**WHAT IS NEEDED**
Scan the data below and copy each line where "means" occurs.

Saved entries
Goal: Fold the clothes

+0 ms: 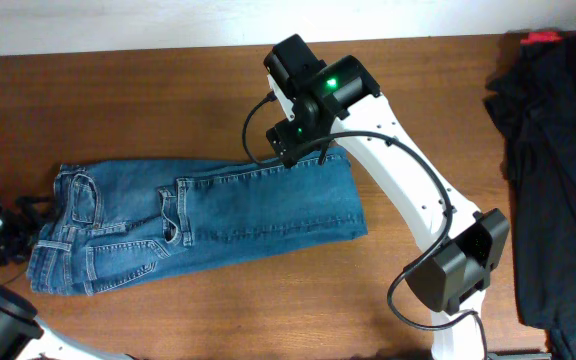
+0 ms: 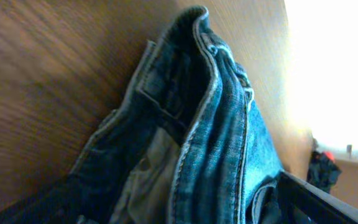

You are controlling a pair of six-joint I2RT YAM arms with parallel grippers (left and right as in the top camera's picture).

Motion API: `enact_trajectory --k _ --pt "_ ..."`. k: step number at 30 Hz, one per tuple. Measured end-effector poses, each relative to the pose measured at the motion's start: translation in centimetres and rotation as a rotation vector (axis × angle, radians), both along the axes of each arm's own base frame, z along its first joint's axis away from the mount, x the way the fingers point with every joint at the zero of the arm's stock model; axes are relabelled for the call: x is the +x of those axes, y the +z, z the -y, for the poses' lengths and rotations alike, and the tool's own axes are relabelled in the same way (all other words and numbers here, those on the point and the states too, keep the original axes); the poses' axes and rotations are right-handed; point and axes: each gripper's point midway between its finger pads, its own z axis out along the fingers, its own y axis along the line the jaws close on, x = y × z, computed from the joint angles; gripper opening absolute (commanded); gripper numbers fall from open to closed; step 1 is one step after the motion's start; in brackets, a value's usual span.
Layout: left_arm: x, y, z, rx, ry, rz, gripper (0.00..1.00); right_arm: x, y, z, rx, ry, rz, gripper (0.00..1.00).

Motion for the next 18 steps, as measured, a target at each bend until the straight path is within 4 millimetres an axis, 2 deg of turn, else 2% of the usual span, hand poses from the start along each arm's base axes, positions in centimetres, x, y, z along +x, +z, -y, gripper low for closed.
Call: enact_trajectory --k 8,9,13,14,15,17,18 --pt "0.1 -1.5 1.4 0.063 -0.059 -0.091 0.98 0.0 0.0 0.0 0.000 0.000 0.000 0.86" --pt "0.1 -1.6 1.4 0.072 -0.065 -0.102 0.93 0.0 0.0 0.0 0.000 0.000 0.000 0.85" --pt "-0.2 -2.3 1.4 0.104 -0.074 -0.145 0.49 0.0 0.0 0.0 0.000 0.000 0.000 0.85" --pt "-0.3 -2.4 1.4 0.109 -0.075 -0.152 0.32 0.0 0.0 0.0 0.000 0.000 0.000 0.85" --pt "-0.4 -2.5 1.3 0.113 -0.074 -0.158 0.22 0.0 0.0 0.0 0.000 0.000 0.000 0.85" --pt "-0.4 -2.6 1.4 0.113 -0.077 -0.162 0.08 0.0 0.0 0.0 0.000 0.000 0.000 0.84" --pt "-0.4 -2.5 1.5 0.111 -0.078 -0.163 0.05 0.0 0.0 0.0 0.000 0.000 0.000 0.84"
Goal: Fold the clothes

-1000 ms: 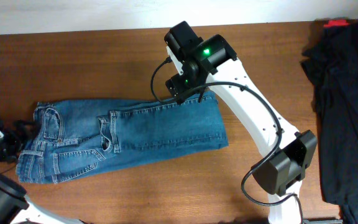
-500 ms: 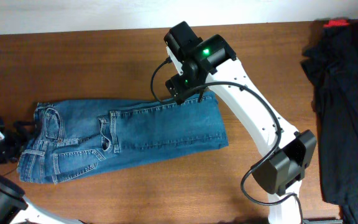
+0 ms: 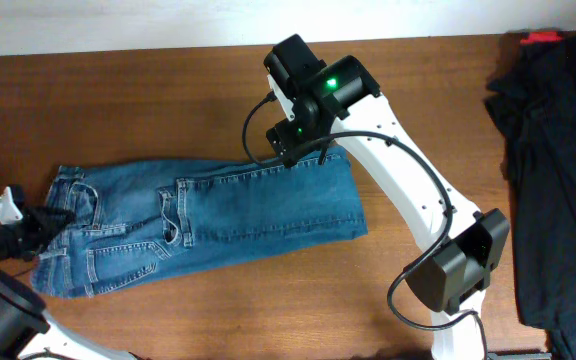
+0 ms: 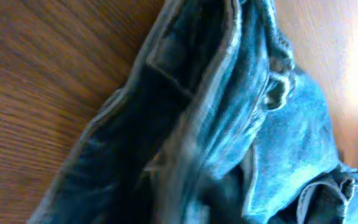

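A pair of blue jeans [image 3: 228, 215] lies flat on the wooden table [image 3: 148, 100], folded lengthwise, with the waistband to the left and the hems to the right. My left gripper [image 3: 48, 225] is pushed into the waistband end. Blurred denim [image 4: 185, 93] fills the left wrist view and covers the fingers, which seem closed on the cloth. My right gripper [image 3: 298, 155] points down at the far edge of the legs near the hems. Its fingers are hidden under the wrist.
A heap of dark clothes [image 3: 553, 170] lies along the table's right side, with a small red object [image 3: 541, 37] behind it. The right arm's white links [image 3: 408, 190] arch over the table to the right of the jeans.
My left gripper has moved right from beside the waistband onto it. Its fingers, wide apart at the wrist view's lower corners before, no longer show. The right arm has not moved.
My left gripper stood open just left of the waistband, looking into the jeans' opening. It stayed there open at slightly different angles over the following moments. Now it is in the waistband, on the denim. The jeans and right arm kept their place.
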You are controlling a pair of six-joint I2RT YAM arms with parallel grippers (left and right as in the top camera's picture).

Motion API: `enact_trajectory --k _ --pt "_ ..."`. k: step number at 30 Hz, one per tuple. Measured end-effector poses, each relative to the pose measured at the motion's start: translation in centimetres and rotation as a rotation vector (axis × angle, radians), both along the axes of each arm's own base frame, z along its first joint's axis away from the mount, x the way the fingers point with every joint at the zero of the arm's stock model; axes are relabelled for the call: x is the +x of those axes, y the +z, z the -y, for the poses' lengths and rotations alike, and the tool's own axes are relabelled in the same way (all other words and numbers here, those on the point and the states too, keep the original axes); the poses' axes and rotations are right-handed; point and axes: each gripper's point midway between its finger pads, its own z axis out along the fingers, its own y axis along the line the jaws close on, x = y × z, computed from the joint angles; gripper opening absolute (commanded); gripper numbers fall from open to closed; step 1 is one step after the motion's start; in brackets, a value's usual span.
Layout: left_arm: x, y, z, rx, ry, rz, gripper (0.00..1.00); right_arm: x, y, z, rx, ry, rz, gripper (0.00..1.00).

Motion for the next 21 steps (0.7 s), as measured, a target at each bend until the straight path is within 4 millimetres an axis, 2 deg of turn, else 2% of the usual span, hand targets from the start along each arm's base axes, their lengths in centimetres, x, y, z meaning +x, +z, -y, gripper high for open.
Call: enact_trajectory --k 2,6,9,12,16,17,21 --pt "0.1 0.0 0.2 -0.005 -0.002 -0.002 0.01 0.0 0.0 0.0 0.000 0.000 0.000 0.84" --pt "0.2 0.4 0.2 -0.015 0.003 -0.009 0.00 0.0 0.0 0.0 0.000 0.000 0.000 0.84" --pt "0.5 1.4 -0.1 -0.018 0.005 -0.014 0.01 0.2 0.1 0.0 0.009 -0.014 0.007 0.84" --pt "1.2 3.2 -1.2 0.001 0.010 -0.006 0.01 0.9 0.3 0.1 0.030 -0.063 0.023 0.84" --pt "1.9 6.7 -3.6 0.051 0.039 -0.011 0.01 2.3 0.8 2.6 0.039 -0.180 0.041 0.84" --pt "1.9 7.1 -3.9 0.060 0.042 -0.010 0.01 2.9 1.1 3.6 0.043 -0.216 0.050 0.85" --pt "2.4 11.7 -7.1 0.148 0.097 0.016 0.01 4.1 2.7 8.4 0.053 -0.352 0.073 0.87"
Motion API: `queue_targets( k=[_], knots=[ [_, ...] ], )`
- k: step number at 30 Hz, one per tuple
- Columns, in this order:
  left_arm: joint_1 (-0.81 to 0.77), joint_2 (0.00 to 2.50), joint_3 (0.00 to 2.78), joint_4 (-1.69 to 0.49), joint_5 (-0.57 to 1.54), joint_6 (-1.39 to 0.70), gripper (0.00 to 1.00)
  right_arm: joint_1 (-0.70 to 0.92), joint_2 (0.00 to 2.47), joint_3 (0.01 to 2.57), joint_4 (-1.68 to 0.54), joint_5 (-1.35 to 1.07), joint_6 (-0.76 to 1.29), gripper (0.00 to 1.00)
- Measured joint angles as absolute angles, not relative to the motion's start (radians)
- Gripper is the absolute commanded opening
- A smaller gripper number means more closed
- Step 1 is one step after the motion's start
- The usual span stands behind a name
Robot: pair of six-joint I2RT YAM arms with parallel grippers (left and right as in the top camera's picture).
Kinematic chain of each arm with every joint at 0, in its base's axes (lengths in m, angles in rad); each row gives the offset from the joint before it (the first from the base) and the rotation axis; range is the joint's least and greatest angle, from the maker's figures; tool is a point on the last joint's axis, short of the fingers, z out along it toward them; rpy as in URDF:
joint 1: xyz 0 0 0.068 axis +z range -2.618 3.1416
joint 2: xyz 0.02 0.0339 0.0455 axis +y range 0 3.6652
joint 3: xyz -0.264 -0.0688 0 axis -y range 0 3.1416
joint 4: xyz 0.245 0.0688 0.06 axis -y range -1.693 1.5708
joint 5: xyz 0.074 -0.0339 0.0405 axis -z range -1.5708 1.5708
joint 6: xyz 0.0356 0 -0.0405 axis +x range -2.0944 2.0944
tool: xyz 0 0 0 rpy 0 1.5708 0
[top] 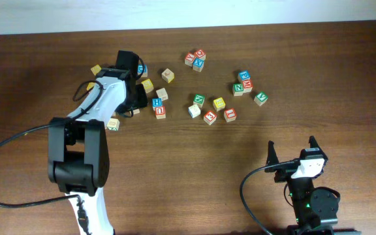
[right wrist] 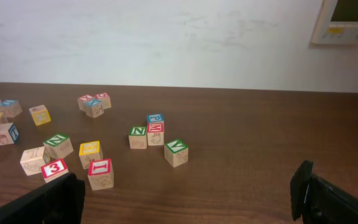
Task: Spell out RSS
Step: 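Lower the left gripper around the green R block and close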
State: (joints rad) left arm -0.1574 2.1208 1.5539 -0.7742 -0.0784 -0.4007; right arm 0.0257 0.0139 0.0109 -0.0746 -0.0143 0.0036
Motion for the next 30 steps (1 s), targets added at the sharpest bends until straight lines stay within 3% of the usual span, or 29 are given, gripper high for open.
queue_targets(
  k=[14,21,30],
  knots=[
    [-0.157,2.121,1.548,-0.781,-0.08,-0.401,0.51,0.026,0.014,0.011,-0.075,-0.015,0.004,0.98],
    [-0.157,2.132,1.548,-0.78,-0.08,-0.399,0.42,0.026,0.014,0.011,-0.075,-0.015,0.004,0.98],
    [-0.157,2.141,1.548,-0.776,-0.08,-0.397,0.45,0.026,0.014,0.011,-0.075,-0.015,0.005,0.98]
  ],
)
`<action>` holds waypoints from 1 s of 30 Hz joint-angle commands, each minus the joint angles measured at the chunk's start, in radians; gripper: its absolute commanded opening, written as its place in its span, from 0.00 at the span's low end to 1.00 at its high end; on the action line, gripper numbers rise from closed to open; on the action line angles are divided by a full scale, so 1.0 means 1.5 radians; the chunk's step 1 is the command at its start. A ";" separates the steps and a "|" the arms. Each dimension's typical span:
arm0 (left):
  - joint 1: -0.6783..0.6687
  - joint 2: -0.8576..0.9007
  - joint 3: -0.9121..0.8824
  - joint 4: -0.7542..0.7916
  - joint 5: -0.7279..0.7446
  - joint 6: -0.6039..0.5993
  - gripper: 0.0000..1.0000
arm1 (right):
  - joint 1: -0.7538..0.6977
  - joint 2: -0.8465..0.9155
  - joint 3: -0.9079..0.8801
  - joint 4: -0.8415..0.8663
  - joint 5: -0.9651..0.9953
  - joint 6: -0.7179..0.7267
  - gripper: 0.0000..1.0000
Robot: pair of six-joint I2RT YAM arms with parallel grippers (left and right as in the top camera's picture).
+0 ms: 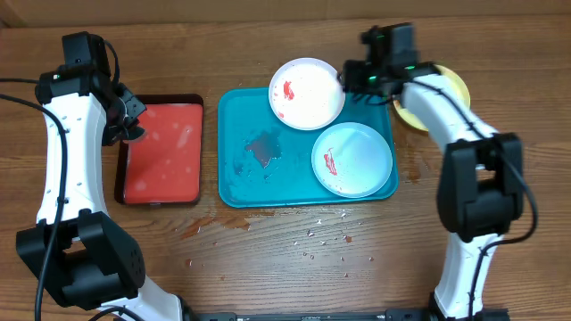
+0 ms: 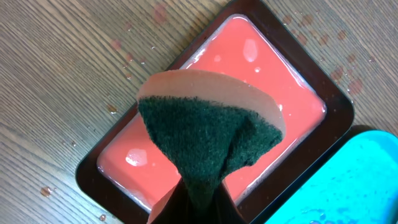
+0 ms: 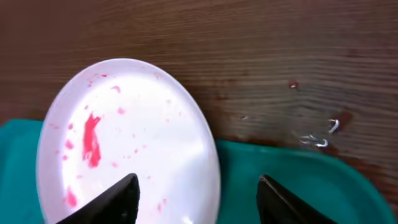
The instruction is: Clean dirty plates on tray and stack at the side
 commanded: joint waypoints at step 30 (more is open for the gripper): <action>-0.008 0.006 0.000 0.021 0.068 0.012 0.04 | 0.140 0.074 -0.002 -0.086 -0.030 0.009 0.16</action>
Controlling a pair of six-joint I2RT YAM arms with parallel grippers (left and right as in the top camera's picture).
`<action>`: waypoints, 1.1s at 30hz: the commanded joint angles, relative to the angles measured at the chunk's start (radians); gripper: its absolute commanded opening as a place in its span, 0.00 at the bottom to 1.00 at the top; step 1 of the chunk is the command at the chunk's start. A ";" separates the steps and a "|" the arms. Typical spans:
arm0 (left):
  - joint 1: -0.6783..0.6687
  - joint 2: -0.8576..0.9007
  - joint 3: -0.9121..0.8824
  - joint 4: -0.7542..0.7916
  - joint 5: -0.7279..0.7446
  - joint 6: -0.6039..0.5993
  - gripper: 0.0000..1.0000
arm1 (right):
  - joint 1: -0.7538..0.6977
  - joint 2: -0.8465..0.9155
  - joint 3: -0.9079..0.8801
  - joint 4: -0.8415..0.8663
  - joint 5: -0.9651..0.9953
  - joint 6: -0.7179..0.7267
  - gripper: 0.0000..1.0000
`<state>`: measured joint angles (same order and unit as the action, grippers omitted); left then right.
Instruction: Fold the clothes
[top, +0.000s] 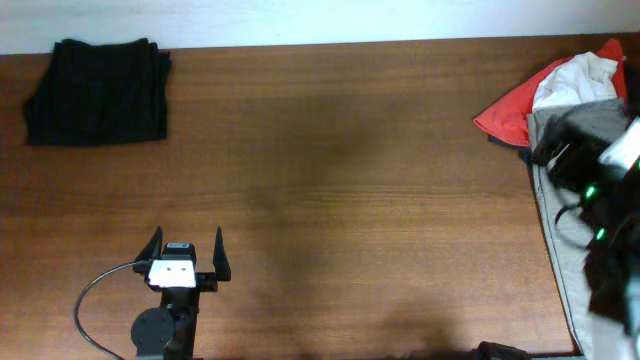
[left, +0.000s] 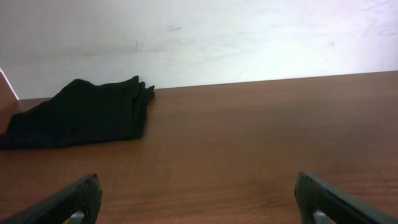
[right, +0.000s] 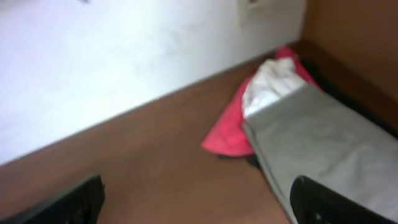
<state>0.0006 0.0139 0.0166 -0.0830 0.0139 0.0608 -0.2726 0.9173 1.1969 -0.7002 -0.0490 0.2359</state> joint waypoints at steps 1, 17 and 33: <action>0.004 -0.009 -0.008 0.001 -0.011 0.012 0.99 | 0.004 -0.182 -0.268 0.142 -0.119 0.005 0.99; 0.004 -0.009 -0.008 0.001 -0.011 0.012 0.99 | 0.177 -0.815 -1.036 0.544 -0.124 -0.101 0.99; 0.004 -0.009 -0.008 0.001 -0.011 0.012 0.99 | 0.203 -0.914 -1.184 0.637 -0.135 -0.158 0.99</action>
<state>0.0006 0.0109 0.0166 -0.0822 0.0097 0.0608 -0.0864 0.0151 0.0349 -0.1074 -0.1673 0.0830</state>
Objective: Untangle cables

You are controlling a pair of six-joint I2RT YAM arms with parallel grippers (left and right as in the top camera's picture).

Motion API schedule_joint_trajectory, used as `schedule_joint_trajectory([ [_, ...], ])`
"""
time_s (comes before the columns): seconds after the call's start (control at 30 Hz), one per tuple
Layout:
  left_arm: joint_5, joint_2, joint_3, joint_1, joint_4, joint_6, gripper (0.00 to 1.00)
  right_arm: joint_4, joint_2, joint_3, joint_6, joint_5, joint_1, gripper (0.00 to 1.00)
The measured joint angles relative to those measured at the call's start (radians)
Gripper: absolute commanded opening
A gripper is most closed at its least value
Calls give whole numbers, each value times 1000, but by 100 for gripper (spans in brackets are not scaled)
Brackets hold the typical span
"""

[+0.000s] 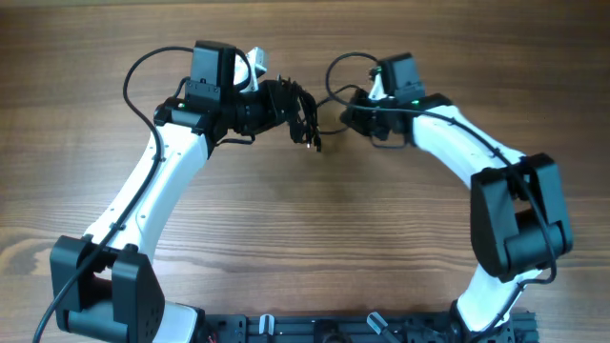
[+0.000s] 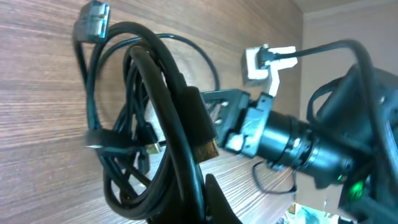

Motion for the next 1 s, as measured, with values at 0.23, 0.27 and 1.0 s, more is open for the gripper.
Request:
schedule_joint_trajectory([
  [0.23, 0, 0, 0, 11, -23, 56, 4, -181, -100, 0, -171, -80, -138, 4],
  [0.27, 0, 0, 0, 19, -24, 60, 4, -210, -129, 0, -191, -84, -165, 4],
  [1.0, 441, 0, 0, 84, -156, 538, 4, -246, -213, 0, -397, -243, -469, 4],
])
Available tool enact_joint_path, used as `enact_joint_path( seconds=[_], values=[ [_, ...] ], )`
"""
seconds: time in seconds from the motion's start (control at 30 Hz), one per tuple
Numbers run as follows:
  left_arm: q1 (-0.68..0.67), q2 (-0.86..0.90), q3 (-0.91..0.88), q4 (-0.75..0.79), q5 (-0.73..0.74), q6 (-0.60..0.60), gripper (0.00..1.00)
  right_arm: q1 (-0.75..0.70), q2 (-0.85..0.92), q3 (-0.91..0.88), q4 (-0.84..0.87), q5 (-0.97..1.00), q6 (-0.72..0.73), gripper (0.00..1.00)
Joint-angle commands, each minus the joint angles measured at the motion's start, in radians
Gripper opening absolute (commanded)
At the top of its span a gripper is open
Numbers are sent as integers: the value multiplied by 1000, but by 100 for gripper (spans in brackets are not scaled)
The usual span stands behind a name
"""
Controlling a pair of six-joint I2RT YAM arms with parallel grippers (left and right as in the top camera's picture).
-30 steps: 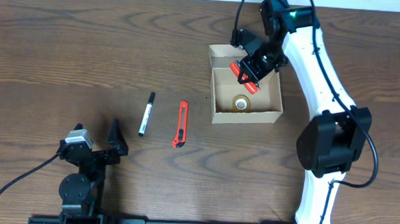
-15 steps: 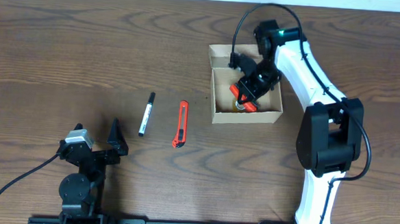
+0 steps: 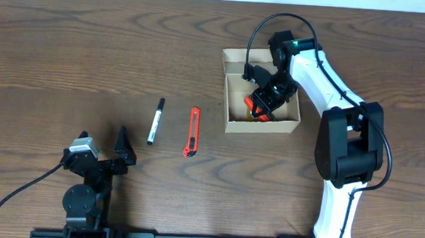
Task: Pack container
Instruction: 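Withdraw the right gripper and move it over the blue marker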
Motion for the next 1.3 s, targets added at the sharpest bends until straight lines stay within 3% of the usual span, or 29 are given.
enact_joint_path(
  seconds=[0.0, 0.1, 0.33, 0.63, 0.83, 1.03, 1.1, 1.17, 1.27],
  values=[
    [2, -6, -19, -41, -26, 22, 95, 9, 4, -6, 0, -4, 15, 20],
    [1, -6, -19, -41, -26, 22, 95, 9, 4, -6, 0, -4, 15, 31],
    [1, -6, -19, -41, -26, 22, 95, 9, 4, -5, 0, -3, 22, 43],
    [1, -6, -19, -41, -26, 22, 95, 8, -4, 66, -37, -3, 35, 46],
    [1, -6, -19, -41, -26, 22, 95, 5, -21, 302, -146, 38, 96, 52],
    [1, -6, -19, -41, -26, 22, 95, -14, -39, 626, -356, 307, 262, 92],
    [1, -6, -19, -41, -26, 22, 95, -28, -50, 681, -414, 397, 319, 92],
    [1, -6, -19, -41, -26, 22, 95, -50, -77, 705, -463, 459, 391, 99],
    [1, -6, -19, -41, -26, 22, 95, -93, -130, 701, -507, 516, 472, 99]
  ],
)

**RESULT BELOW**
- A smaller gripper number means more closed
`<action>` holds waypoints from 1 s of 30 Hz joint-angle commands, each minus the joint angles measured at the chunk's start, in radians; gripper: its absolute commanded opening, written as its place in its span, from 0.00 at the span's low end to 1.00 at its high end; on the action line, gripper numbers rise from closed to open; on the action line angles are divided by a full scale, so 1.0 means 1.5 radians; the chunk's step 1 is the command at its start. A ";" separates the steps and a "|" the arms. Each dimension's typical span:

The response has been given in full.